If I become pregnant, there are people who would deny me an abortion because I chose to have sex, and I deserve the worst case scenario when/if it comes around. I deserve to lose my job and not further my education. Brian deserves to have his education halted. We both deserve staggering debt from medical bills, debt we may never get out of. Above all we deserve the strain on an otherwise-healthy relationship.
And why?
Because I chose to have sex, and irresponsible people deserve to have their lives ruined. If I'd been raped, my rights would remain intact. But if one standard of morality gets codified into law, and that standard of morality judges me a bad woman who should have to bear an enforced pregnancy... what can I do?
You want to talk about prevention? I'm trying to prevent a worldview that treats adult women like minors (children, guys) or livestock who are unqualified to make "the big choices," like when they'll breed.

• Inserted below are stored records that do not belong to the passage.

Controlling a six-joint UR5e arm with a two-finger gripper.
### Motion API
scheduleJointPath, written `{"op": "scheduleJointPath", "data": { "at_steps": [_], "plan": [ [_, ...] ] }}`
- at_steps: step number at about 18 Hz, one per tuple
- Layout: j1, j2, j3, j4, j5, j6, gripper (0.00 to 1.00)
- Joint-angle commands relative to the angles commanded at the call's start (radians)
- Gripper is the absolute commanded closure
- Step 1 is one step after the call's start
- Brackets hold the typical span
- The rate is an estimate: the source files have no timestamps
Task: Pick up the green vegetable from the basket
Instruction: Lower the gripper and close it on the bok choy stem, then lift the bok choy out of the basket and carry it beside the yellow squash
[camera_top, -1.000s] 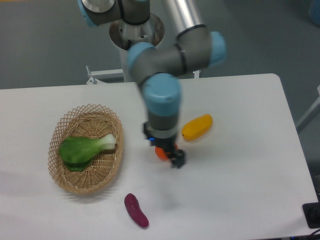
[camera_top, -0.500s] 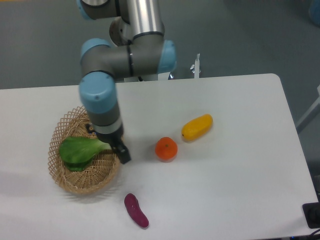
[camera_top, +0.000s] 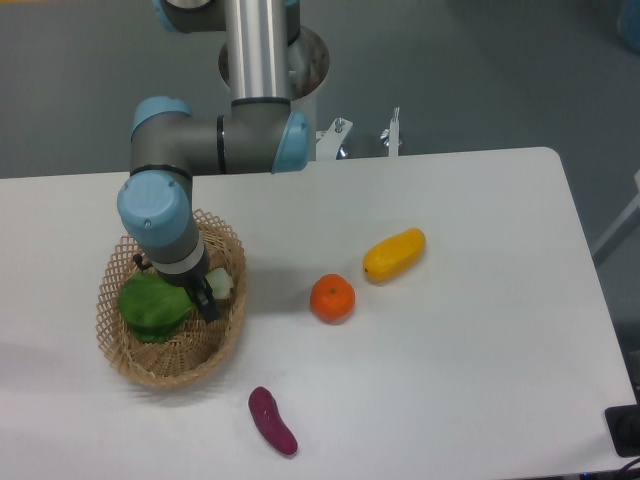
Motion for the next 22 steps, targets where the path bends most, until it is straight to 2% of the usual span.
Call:
{"op": "scheduleJointPath", "data": {
  "at_steps": [7,9,13,14,16,22],
  "plan": [
    [-0.002,-0.031,0.002,0.002,0.0,0.0,0.0],
    [-0.002,-0.034,0.005,0.002,0.0,-0.002,0.16],
    [-0.002,-0.029,0.012,-0.002,-0.002,-0.043,0.62],
    [-0.002,-0.025,0.017,-0.002,-0.006,-0.044,0.68],
    [0.0,-0.014,0.025,-0.003,-0.026,-0.046,0.72],
    [0.011,0.023,0.052,-0.02,-0.049,-0.081,0.75]
  ]
}}
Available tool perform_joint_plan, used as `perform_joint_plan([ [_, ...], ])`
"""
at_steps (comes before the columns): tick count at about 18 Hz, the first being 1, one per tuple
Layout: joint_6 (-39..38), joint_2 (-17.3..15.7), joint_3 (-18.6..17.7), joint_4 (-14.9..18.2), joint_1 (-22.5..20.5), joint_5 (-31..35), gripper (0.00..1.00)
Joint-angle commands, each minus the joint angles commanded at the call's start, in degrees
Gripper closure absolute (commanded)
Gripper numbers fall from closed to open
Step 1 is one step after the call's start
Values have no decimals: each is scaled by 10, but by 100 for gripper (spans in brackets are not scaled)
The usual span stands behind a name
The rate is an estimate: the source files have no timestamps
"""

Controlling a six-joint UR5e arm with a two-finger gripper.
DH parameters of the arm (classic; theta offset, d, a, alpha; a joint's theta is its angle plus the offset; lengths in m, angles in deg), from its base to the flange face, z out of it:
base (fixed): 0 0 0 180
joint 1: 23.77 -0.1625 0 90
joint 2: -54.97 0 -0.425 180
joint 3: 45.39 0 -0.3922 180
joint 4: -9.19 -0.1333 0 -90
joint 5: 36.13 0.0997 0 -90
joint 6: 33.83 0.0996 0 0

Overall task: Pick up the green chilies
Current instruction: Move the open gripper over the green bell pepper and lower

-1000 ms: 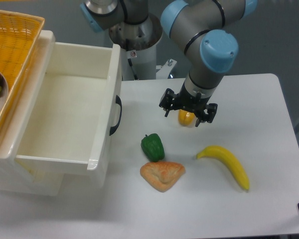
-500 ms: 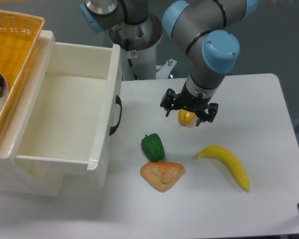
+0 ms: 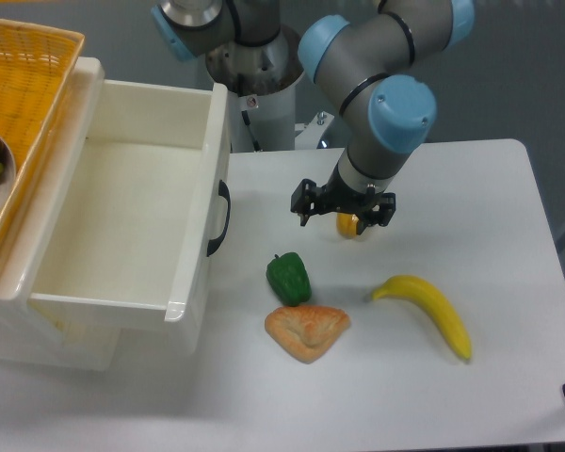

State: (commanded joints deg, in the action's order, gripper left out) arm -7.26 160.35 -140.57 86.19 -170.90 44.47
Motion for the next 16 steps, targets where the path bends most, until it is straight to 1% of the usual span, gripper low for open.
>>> perform_joint_plan([
  [3, -33, 7, 2, 1, 3, -1, 0],
  [5, -56, 17, 2, -1, 12, 1, 0],
  [6, -64, 32, 6, -1, 20, 4, 0],
  [7, -71, 48, 14, -1, 30, 21, 0],
  [8, -79, 57, 22, 1, 42, 39, 0],
  [10, -96, 61, 24, 1, 52, 46, 0],
  [16, -126, 69, 22, -2, 53, 49, 0],
])
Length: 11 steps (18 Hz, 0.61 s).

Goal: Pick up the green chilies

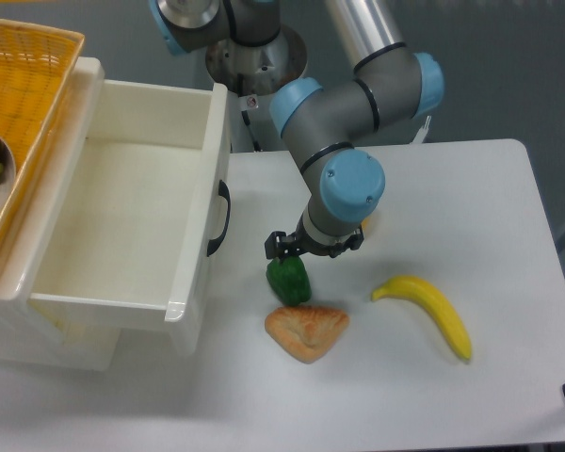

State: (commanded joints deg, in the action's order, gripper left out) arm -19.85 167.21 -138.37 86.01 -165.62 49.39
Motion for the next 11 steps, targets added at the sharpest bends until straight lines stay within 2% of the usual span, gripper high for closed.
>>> perform_joint_plan([
  [11, -24, 41, 4, -13, 11, 14, 0],
])
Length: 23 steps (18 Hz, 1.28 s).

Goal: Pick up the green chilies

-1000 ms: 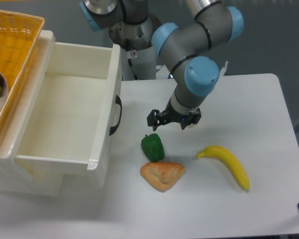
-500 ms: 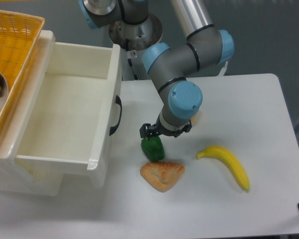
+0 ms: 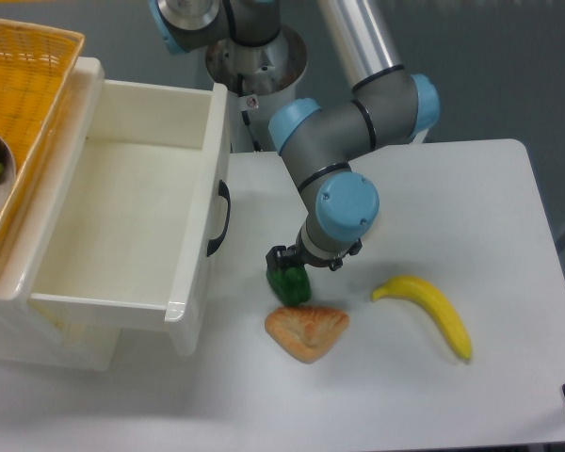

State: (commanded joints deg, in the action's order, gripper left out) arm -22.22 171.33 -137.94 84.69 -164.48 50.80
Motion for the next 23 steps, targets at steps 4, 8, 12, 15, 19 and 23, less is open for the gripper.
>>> perform_joint_plan([
  [4, -18, 14, 9, -3, 8, 3, 0],
  [8, -25, 16, 10, -10, 9, 3, 0],
  [12, -36, 20, 9, -22, 16, 3, 0],
  [15, -40, 26, 8, -22, 21, 9, 0],
  [19, -48, 26, 5, -22, 22, 15, 0],
  [23, -47, 24, 0, -24, 23, 15, 5],
])
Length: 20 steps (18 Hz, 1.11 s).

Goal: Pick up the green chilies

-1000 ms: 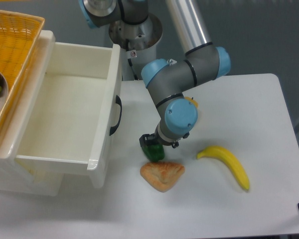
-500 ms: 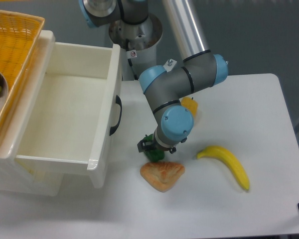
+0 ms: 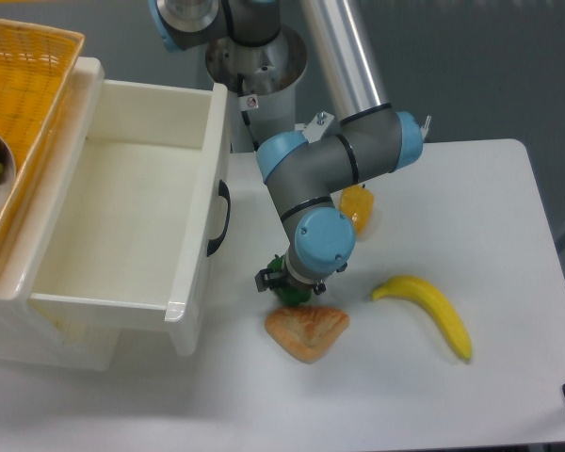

I'm trying to prevent a worldview that could ruin my life from getting a toehold in my government.
PART FIVE: ...AND WHAT ARE YOU?
What do you want for American women? Does it have anything to do with their wellbeing? Or hadn't you really thought about it? There's more to morality than "protect babies." Sometimes you have to concede an obligation to the human beings around you who're trying to live out their lives. The real question is whether a potential human is more important to you than a living one, just because the living one happens to be a woman.